### Task statement:
From the data below, retype exactly the lines starting with the one that contains "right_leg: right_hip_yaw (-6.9" and ending with the one that contains "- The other", both included.

= Beginning of Section =

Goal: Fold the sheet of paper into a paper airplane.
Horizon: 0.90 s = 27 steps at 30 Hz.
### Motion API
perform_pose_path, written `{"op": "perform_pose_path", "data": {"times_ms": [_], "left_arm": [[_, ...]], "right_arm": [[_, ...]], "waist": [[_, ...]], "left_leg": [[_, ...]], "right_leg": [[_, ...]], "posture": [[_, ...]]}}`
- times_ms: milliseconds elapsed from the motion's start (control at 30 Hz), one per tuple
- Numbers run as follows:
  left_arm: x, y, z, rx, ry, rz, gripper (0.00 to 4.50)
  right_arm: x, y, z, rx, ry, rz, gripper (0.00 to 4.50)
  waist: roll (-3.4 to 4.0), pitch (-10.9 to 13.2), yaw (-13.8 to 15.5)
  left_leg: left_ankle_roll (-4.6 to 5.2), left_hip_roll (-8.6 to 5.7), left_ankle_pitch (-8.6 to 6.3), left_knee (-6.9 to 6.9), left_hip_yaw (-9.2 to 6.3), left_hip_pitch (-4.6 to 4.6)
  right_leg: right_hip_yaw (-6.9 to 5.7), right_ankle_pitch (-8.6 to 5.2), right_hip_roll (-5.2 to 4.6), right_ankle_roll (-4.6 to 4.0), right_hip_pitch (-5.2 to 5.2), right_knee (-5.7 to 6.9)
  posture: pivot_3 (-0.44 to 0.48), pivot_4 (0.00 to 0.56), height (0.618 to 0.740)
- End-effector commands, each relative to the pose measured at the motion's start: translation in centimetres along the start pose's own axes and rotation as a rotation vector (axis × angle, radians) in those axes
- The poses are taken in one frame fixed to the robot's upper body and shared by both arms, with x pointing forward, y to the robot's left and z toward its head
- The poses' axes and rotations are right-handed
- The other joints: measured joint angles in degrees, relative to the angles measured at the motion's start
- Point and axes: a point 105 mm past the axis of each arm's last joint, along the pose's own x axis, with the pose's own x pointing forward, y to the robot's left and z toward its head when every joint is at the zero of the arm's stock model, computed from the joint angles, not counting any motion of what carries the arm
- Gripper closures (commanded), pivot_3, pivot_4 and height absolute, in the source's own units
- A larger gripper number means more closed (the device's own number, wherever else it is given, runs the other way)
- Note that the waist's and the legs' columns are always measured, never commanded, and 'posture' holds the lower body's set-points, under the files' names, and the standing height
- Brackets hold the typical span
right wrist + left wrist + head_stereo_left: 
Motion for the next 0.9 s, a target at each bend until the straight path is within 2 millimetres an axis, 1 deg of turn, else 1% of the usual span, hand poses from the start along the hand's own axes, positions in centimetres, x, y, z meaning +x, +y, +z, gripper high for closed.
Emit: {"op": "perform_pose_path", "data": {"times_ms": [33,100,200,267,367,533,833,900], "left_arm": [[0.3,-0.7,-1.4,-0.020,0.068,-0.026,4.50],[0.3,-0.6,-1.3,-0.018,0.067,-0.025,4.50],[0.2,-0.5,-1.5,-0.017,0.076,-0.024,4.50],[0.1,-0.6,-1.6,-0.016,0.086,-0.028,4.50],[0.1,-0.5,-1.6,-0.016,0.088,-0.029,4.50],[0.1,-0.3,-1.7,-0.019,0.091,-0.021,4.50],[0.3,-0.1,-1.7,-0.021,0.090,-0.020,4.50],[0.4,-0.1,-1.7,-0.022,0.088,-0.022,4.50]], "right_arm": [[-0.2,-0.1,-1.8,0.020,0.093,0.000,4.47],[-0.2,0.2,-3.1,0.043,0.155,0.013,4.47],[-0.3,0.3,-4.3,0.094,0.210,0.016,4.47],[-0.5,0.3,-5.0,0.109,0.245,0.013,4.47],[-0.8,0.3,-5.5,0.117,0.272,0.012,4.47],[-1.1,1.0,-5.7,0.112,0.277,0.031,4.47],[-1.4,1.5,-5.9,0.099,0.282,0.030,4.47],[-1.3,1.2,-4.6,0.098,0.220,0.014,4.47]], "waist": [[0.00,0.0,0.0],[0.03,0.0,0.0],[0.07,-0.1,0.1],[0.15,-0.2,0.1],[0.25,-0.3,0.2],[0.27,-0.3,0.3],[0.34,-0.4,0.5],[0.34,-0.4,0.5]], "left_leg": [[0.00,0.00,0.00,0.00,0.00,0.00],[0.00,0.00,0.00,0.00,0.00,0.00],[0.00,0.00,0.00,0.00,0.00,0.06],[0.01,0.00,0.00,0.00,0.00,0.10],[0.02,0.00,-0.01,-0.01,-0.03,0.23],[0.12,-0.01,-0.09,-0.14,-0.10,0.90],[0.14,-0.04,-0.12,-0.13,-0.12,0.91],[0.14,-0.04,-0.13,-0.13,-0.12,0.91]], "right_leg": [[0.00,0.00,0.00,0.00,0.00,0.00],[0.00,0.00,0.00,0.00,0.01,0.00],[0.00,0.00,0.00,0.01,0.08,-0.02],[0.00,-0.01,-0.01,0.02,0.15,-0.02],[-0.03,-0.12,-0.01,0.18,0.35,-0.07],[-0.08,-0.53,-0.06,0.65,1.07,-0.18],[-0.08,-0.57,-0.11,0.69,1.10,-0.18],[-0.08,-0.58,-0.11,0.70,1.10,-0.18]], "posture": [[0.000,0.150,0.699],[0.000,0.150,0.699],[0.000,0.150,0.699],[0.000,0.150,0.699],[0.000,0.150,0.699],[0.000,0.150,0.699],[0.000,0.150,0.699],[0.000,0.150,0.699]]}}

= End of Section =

### Completed task:
  right_leg: right_hip_yaw (-6.9 to 5.7), right_ankle_pitch (-8.6 to 5.2), right_hip_roll (-5.2 to 4.6), right_ankle_roll (-4.6 to 4.0), right_hip_pitch (-5.2 to 5.2), right_knee (-5.7 to 6.9)
  posture: pivot_3 (-0.44 to 0.48), pivot_4 (0.00 to 0.56), height (0.618 to 0.740)
- End-effector commands, each relative to the pose measured at the motion's start: translation in centimetres along the start pose's own axes and rotation as a rotation vector (axis × angle, radians) in those axes
- The poses are taken in one frame fixed to the robot's upper body and shared by both arms, with x pointing forward, y to the robot's left and z toward its head
- The poses' axes and rotations are right-handed
- The other joints: measured joint angles in degrees, relative to the angles measured at the motion's start

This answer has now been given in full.